« Nous avons fait beaucoup en baissant la taxe professionnelle, ce n'est pas suffisant.» Le 16 Novembre dernier, au micro de RTL, Laurence Parisot cachait mal sa satisfaction pleinement manifestée dans ce « nous », non de majesté, mais de coordination avec le gouvernement pour la réforme de la taxe professionnelle. Mais la patronne du Medef aurait-elle des dons de voyance ? Car la voici exhaussée : le cadeau aux entreprises est encore plus gros que prévu. A l’économie de 9,3 milliards d’euros en 2010 année de transition, devait leur demeurer un gain en régime de croisière de 5,8 milliards pour les années suivantes. Le dernier rapport de Gilles Carrez indique que la facture finale sera de 6,8 milliards d’euros par an, soit un milliard de bonus, par rapport aux calculs du gouvernement de 2009.
« Ce n’est pas la première fois que l’appréciation du cout de la réforme de la TP change », s’étonne-t-on dans les rangs de l’opposition. Idem, chez les proches de Gilles Carrez : « Sur ce sujet, le gouvernement souffre de sous évaluation chronique.»
La Cour des comptes estimait en mai 2011 avec ses pincettes légendaires que « la suppression de la taxe professionnelle et son remplacement par d’autres impôts ont constitué une réforme importante et complexe. »
Important: il s’agit de compenser par un nouvel impôt, la Contribution économique territoriale (CET), 30 milliards de recettes pour les collectivités locales, principales bénéficiaires de ce prélèvement.
Complexe parce que l’Etat s’est engagé à prendre à sa charge le différentiel entre les deux impôts. Mais qu’importe le coût pourvu que cela soit mis au crédit de la compétitivité, comme ce fut évidemment le cas.
Résultat : une moindre autonomie fiscale des collectivité locales, désormais appointées aux budgets de l’Etat.

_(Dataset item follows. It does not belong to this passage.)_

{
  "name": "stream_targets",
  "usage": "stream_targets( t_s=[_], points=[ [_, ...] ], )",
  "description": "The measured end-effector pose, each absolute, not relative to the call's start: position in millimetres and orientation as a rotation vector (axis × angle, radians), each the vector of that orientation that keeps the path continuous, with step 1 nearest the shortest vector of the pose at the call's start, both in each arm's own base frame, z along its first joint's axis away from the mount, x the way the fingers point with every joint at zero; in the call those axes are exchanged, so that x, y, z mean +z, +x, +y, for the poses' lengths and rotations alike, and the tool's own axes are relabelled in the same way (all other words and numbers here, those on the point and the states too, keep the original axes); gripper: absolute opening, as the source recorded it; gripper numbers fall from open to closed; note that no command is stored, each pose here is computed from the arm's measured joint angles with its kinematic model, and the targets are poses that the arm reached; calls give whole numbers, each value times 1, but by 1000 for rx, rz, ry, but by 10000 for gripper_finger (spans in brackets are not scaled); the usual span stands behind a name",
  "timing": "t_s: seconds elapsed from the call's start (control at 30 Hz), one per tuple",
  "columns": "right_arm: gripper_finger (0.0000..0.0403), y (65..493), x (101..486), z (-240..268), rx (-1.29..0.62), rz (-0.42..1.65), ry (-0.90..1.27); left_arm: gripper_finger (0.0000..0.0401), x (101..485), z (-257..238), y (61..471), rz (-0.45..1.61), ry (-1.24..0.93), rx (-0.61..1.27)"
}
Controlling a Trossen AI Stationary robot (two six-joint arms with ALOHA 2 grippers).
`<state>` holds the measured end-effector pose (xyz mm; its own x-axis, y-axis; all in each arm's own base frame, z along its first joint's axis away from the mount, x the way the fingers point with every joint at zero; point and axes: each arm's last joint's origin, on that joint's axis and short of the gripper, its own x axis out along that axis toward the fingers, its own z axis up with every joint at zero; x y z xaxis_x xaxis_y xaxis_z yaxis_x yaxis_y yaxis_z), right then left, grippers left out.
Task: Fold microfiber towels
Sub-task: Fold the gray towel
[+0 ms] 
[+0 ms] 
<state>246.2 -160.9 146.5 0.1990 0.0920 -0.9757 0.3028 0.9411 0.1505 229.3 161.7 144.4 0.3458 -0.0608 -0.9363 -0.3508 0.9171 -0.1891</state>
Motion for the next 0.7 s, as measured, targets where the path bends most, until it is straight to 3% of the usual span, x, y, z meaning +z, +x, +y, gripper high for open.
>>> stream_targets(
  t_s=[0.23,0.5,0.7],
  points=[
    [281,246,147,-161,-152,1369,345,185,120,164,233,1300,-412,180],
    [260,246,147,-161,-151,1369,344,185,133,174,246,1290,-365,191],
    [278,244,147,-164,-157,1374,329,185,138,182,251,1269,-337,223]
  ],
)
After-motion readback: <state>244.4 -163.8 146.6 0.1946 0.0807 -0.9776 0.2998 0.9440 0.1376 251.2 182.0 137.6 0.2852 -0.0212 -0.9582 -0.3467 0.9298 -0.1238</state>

Mais d’où vient ce milliard supplémentaire? Il y a d’abord une grosse erreur de calcul : 420 millions d’euros. Mais tout dans cette réformes aura été fait à la va vite. Alors que le premier projet de loi présenté par le gouvernement fut totalement réécrit par les parlementaires, c’est maintenant une décision du Conseil constitutionnelle qui vient ébranler le fragile édifice, comme l’annonce notre confrère Les Echos. Les « sages » ont retoqué la taxation des professions libérales sous le régime des bénéfices non commerciaux. Une aubaine de 770 millions d’euros qui resterons dans les poches des dentistes, kinés et agents immobiliers et autres experts de tous poils. Tandis que 850 000 petites et très petites entreprises figurent parmi les perdantes de cette reforme pourtant hyper généreuses. En moyenne, les entreprises toutes tailles confondues ont réduit leur fiscalité de 31 % avec cette réforme.
La rigueur ce n’est donc pas pour tout le monde. Alors que les ménages doivent assumer l’essentiel des « efforts » des 4 lois de finances rectificatives pour 2011 et de la loi de finances 2012, avec notamment le passage de 5,5% à 7% de la TVA pour 1,8 milliard d'euros, les entreprises, elles, ont vu leur fiscalité se modérer sensiblement sur les dernières années : le Crédit impôts recherche, le passage de la TVA restauration à 5,5% et la réforme de la Taxe professionnelle. Cette dernière aura à elle seule assuré aux entreprises une économie de 23 milliards sur le quinquennat. En rythme annuel, les 6,8 milliards sont équivalents à presque 4 fois ce que les consommateurs vont être amenés à payer avec la hausse de la TVA.